Exercise:
Would you return exactly the lines running from the one with "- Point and" to the bottom of the listing below, and no others?

Provided material:

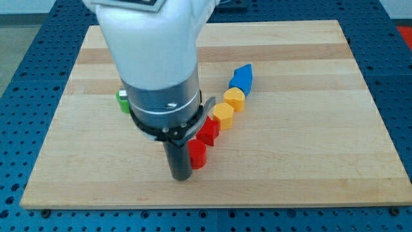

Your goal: Separate the green circle from the green star

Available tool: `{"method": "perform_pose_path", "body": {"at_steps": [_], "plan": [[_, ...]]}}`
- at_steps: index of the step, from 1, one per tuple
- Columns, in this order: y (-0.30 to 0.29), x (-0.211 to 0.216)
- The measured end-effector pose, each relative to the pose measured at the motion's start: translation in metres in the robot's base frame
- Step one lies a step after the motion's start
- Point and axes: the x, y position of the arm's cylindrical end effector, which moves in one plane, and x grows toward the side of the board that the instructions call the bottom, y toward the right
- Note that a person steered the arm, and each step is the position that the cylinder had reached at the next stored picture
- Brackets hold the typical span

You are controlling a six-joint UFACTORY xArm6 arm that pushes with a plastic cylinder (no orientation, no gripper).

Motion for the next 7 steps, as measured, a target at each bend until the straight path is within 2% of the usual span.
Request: {"method": "perform_pose_path", "body": {"at_steps": [1,2,3,4,5,7], "plan": [[0.000,-0.008],[-0.014,0.012],[-0.079,0.023],[-0.143,-0.006],[-0.176,-0.056],[-0.184,-0.166]]}}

Written solution:
- Point and axes: the x, y position of the arm's cylindrical end effector, which moves in one plane, and x grows toward the side of the board that the instructions call the bottom, y toward the right
- Note that a person steered the arm, and each step is the position that the cylinder had reached at the next stored picture
- Brackets hold the typical span

You are controlling a six-joint UFACTORY xArm6 arm that pushes with a plastic cylinder (no orientation, no gripper).

Motion for the next 7 steps, as measured, a target at each bend until the straight path is within 2% of the usual span.
Request: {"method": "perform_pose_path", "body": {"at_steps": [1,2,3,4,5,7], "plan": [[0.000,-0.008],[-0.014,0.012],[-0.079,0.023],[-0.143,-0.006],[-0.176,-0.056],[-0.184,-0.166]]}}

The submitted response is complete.